◆ **Task goal**: Return every line from the records below that has the word "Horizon".

++++ Input data

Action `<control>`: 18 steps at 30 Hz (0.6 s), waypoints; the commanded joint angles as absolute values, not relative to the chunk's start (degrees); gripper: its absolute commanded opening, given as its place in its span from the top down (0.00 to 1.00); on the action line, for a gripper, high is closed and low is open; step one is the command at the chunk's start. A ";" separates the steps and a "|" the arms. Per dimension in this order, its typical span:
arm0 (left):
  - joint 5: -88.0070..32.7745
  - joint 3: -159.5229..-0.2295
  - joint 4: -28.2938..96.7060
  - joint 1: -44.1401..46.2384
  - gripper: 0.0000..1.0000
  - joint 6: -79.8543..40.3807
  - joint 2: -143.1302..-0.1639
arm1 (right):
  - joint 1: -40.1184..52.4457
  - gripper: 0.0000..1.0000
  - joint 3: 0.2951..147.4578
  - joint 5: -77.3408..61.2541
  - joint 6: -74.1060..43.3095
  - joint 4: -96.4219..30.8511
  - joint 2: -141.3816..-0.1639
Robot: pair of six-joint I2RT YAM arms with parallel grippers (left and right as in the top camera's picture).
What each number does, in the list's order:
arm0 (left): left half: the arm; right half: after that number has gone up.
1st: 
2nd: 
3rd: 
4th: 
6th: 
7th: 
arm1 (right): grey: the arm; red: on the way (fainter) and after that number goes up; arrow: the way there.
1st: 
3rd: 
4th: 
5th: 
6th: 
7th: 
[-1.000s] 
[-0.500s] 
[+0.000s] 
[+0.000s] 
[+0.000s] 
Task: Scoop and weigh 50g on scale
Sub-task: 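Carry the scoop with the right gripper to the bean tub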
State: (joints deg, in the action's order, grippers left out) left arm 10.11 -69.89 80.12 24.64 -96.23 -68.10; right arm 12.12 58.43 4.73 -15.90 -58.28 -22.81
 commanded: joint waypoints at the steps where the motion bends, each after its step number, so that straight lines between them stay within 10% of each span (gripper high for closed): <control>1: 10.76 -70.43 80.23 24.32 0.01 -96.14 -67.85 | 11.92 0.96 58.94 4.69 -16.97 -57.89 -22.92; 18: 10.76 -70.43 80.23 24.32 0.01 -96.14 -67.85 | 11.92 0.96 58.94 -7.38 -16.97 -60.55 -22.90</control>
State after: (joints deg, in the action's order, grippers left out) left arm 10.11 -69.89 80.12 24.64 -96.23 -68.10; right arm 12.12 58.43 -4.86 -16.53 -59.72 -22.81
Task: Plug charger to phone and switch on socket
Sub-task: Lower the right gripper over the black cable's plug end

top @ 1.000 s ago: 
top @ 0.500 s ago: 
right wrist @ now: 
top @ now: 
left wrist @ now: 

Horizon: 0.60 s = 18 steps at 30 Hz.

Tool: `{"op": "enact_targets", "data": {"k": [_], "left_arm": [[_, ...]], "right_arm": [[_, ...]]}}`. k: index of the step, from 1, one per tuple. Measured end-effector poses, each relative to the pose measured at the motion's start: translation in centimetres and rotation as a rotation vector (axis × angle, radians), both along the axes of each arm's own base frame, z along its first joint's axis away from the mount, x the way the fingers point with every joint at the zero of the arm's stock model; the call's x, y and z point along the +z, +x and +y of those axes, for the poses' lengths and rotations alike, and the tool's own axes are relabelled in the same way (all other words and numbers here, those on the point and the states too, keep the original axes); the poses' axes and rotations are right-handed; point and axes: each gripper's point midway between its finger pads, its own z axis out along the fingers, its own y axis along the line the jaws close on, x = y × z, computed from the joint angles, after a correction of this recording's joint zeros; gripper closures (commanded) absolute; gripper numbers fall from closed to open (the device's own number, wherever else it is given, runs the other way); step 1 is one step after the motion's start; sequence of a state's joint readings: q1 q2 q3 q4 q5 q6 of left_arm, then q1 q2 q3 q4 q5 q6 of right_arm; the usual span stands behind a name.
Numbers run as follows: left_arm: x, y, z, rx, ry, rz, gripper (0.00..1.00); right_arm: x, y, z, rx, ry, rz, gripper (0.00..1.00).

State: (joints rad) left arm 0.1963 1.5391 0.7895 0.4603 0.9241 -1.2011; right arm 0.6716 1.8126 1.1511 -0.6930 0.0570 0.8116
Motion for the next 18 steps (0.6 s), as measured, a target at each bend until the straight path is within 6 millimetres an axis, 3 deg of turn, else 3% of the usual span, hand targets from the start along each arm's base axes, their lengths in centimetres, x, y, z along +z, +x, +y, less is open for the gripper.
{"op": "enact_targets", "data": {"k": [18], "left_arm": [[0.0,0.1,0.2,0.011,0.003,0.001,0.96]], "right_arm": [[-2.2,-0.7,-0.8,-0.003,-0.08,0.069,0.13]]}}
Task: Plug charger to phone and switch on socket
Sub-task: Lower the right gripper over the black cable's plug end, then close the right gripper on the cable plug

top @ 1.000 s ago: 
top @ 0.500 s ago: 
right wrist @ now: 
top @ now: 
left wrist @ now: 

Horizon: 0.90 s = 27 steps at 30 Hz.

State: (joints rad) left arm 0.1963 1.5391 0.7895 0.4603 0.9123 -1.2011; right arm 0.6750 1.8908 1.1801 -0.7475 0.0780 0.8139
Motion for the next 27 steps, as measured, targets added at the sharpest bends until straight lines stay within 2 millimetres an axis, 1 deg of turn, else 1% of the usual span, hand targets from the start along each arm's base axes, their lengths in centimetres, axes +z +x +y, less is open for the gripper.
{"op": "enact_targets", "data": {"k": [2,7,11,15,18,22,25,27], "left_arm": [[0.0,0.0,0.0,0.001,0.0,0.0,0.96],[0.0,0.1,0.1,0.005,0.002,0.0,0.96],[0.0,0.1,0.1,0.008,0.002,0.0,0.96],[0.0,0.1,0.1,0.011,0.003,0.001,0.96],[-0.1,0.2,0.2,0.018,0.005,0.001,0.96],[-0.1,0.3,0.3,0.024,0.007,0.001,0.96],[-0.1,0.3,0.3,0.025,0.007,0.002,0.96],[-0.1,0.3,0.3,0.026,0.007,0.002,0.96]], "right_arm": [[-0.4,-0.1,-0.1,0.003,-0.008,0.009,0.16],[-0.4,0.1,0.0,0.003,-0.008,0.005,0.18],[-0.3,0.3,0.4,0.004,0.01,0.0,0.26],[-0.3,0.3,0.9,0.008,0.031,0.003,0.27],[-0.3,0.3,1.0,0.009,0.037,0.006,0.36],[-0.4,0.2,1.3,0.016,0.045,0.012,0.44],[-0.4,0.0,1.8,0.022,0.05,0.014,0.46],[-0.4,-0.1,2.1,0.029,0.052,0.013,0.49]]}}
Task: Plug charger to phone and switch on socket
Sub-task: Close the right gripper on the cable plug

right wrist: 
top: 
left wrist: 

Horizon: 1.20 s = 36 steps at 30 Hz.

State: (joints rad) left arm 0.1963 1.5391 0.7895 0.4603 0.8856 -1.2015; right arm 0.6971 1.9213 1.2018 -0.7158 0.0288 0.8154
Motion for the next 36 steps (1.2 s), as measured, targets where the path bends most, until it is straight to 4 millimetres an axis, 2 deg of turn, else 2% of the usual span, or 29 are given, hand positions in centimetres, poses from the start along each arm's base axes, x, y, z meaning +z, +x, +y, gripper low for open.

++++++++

◆ **Completed exercise**:
Horizon: 0.60 s = 18 steps at 30 Hz.
Horizon: 0.90 s = 27 steps at 30 Hz.
Horizon: 1.20 s = 36 steps at 30 Hz.

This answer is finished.